BEFORE watching The Secret World of Chocolate (Sunday, C4, 8pm) in which Dawn French turns choc detective, questions popped into m brain like Aero bubbles.

Would this be one of these terrible shows in which the celebrity, when faced with a tasty food product, has to go all gooey and declare they can’t wait to shove a large slice/portion/block of product into the space between their desperate cheeks?

French has lots of form in this regard. A plus-size woman, she’s built a career partly out of selling us large lumps of self-deprecation, tackling her bigness head on by declaring she’d eat a rats eyeball if it happened to be smeared in extract of cocoa. To underline that her affiliation with the sweet stuff was borne out of physiological and emotional necessity, she made that awful ad for Terry’s Chocolate Oranges, that had half a nation shout out, “Type 2 diabetes, Dawn. Don’t do it!”

But then again, French, at one point decided it wasn’t good to shove sweeties into your face if you expect to live much beyond three score and ten, and decided to start counting the calories and dieting hard.

Now, here she is in a programme about chocolate. Would she reveal secrets? Would she share her – and our – conflict with chocolate?

Did French’s paradoxical relationship with the cocoa product make her the idea person to front this show? Sadly, the programme didn’t answer that question at all. French didn’t appear on camera. She simply offered the voiceover. And if we had hoped to find the documentary laced with delicious comic insight we were to be disappointed.

What the programme did offer up was a series of middle-aged men talking about the rivalry between the likes of Cadbury and Rowntree. Immediately, a line from Sir Dominic Cadbury caused eyebrows to lift. “Cadburys is the Queen Mother of chocolate,” he declared. “You don’t insult it.”

Well, you do if you’re Private Eye magazine which spent years describing the late royal as “a gin-sodden old relic”.

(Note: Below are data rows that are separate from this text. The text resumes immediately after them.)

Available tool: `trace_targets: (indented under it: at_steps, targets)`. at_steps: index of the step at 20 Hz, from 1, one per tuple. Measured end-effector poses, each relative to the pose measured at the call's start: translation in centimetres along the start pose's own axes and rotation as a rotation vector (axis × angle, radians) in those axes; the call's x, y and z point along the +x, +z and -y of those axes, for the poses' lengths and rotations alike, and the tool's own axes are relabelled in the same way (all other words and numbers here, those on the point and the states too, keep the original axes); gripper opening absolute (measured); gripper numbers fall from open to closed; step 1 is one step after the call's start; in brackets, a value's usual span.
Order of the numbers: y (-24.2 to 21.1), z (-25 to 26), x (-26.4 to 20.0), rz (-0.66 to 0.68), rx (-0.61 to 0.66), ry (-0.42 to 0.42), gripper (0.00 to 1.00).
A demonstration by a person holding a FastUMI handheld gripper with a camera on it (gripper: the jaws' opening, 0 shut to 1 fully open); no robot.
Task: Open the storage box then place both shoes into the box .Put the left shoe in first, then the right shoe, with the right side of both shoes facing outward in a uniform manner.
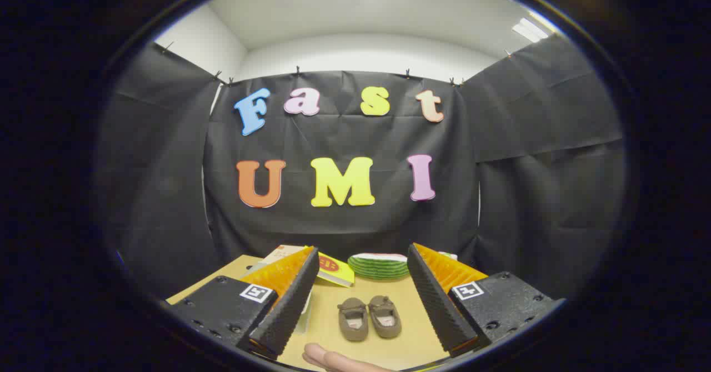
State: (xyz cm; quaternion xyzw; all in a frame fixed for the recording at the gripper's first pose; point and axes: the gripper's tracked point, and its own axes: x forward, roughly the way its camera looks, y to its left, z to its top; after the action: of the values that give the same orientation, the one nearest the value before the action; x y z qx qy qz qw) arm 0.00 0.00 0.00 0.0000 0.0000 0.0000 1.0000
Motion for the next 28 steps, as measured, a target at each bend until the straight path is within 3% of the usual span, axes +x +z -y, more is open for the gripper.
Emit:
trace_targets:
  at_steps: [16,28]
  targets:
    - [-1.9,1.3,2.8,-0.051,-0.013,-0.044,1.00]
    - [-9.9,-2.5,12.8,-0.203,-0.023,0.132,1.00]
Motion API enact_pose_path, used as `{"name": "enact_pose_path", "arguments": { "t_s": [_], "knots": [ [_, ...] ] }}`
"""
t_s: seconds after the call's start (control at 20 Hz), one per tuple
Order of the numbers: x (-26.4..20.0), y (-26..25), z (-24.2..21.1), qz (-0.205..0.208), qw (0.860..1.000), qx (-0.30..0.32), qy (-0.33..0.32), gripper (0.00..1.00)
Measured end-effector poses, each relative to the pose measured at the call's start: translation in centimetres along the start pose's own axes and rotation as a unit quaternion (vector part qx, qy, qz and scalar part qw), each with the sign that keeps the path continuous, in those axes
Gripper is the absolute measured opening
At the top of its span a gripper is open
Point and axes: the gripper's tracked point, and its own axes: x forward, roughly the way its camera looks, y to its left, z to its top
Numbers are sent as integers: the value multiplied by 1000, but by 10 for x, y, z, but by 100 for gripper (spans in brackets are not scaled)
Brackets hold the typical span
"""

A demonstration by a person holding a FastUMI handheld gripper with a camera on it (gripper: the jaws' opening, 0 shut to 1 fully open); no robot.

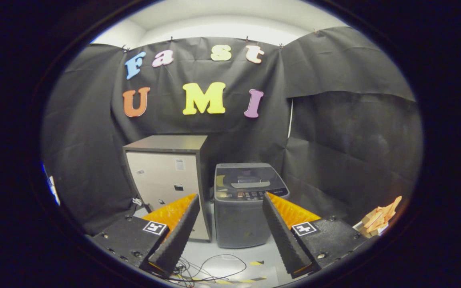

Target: Put the clothes into the washing machine and then close the washing machine lid.

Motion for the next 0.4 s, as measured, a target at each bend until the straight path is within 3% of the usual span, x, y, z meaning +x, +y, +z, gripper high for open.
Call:
{"name": "enact_pose_path", "arguments": {
  "t_s": [0.4],
  "knots": [
    [-12, 8, 9, 6, 1000, -6, -8, 99]
  ]
}}
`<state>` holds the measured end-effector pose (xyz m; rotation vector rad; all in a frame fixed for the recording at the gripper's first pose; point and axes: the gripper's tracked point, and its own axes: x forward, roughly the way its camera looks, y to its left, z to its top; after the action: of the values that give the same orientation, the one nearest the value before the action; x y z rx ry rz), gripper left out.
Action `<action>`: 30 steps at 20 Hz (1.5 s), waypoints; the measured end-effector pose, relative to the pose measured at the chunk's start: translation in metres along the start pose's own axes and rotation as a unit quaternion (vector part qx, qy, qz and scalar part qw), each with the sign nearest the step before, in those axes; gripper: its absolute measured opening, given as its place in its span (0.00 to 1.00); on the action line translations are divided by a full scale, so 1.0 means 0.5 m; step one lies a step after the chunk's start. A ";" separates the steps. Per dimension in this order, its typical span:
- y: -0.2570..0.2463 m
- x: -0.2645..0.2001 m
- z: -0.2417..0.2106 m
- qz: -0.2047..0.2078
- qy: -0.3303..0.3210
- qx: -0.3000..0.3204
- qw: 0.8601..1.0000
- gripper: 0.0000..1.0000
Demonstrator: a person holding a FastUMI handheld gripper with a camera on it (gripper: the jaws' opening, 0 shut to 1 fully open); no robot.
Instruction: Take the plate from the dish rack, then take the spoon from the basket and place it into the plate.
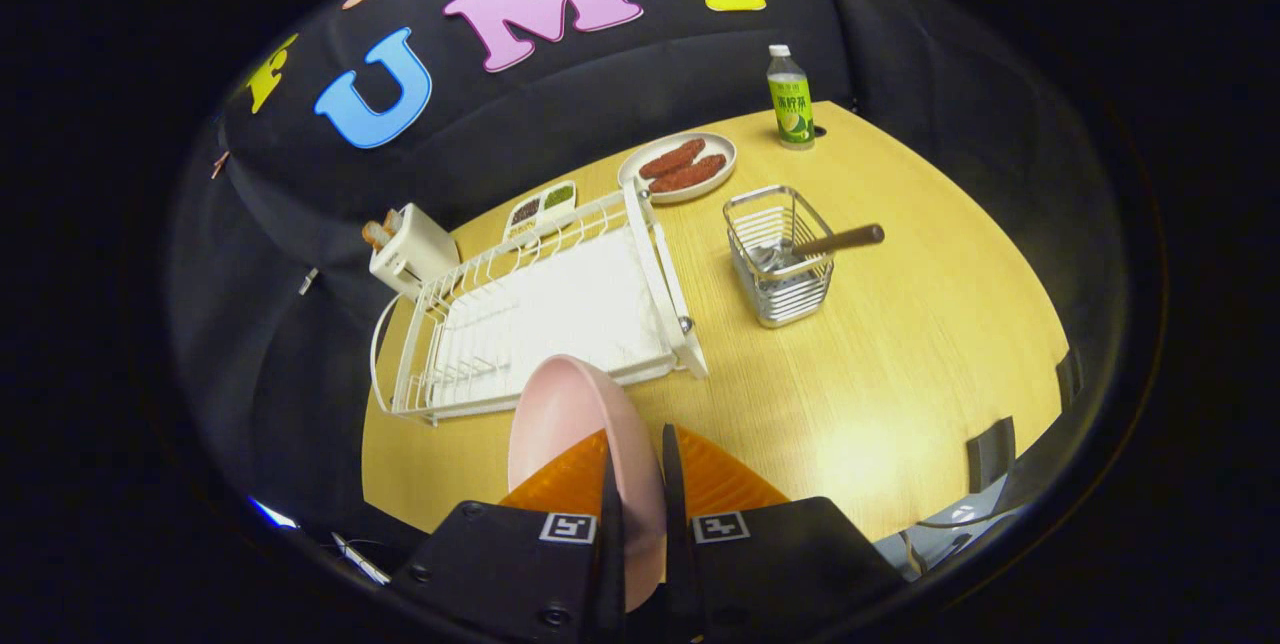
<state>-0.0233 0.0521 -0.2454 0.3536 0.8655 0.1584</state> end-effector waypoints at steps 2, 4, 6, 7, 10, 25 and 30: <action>-0.014 0.031 -0.038 0.011 0.018 0.005 1.000 0.20; -0.027 0.060 -0.059 0.021 0.027 0.013 0.999 0.20; -0.042 0.081 -0.067 0.022 0.029 0.012 0.999 0.21; -0.048 0.090 -0.067 0.028 0.030 0.011 0.999 0.21; -0.064 0.105 -0.059 0.029 0.033 0.005 0.999 0.22; -0.214 -0.040 0.062 -0.094 -0.139 -0.079 0.983 0.99; -0.236 -0.058 0.138 -0.115 -0.209 -0.114 0.964 0.99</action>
<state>0.0102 -0.0825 -0.2267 0.0617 0.4583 -0.0342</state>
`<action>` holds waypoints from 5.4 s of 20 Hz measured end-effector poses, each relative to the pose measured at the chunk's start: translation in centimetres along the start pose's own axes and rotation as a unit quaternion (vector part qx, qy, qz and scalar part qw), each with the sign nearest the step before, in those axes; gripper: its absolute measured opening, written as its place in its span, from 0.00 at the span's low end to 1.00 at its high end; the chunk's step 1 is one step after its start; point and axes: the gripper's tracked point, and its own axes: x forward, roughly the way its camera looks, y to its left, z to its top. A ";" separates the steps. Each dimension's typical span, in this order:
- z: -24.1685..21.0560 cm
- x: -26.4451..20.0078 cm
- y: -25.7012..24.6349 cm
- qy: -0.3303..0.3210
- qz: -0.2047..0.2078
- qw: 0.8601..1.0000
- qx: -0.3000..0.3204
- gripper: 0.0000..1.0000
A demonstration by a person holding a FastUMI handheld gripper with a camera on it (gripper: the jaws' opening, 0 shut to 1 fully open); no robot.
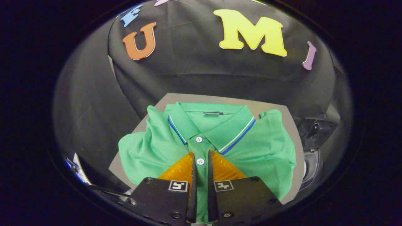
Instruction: Put the clothes into the washing machine and then close the washing machine lid.
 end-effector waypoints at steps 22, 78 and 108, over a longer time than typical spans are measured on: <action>1.2 -36.5 -8.3 -0.290 0.019 0.957 0.000 0.06; -20.4 9.7 -45.4 0.140 -0.124 0.982 0.029 0.09; -20.1 -0.7 -46.1 0.027 -0.139 0.986 0.086 0.67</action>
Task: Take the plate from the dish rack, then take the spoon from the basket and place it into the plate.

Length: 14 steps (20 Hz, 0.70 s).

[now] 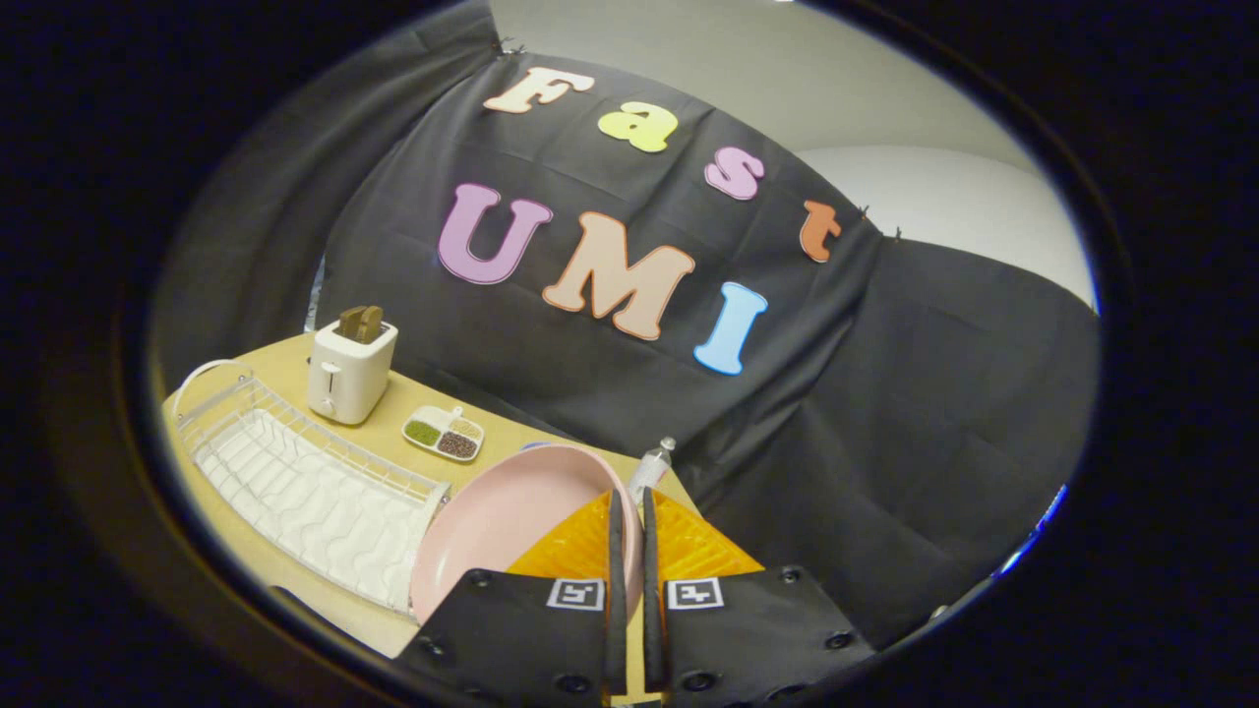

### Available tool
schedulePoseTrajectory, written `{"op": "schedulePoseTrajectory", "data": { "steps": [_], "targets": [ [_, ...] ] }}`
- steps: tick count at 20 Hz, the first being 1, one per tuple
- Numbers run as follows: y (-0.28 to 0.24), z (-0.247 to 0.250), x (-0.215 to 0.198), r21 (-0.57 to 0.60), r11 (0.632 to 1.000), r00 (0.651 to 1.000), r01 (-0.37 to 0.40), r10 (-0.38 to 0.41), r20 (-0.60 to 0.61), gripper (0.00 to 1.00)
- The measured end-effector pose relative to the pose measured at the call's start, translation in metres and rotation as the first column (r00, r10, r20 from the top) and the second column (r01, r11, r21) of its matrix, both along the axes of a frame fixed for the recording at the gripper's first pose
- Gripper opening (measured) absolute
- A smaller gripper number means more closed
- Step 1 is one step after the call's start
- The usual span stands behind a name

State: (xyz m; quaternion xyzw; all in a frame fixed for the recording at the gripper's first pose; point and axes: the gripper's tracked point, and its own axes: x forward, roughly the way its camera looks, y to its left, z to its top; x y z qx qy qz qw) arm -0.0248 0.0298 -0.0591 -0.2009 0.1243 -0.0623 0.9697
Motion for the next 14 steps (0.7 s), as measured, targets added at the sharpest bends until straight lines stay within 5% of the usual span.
{"op": "schedulePoseTrajectory", "data": {
  "steps": [7, 14],
  "targets": [
    [-0.058, -0.044, -0.033, 0.142, 0.989, 0.997, 0.031, -0.021, -0.073, 0.09],
    [-0.080, -0.110, -0.048, 0.341, 0.939, 0.988, 0.046, 0.007, -0.151, 0.10]
  ]
}}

But that was the most controversial moment. The rest of the documentary was about revealing the (unsurprising) one-upmanship between these companies as they sought to control the market. Mars Bars were a huge success, so Cadbury came up with the Aztec Bar, which failed. Well, where is the secret? Every child in the UK knew that.

When Cadbury made their choccy bars a bit thinner, Rowntree came up with the chunky Yorkie, which didn’t have any more chocolate, it just looked like it did. Well, every child in the UK knew that. And we learned that Cadbury, determined to beat Aero’s bubble appeal, came up with the Wispa.

What was clearly lacking about this Secrets documentary were actual tasty secrets. What was missing was a sense of fun, which could have been had with a look back at lots of chocolate ads and how the products were sold, such as the semi-erotic Flake ad. The result wasn’t sweet. It wasn’t quite an hour with toothache either. It was interesting to know that the UK chocolate industry is worth a tasty £4bn a year.

Like the Milk Tray man himself, the reasons why producers thought this could be passed of as decent product will remain a mystery.

Rab C. Nesbitt once uttered the memorable line: “I dream of a good night’s sleep.” And so does Daisy Maskell, (Insomnia And Me, Tuesday BBC1, 11.05pm) the UK’s youngest ever breakfast radio host.

The presenter has lived with insomnia since childhood. For as long as she can remember, she has survived on as little as a couple of hours of sleep each night and is wide awake until the early hours of the morning. Yet, while the world used to laugh off the loss of sleep as being a simple trick of nature – Margaret Thatcher made a virtue of the fact she could survive on four hours a night – now we’ve come to realise that sleep deprivation can be a killer.

It can lead to dementia (it could have contributed to the death of Thatcher). It has been established that waking early is an indicator of depression. Maskell conveyed just how lack of sleep can wreck your physical being, as well as affecting your mental health. She underlined why we need a treatment that allows us to sleep, to nourish the brain and the body, but without leaving us feel like a zombie the next day.

It’s funny. We struggle to come to terms with the reality of death, but we have no problem in laughing at the inevitable, when presented to us in comedy form.

Randall and Hopkirk (Deceased) offered lots of detective fun and Ricky Gervais’s After Life, featuring conversations with his late partner, was the most poignant – and funny. (Ghosts, BBC1, Mondays, 8.30pm) is a lot sillier. It allies the money pit concept of a young couple struggling to keep a vast ancestral wreck from falling down with the generation gap, where the older generation just happen to be spooks.

This week it covered the ground that is the antagonism between the ghosts and the young owners, Alison and Mike (Charlotte Ritchie and Kiell Smith-Bynoe ) and their plans to bring money into Button Hall, this time in the form of a documentary team’s arrival.

And we learned the backstory of Headless Humphrey, which offered great opportunity for shocked faces.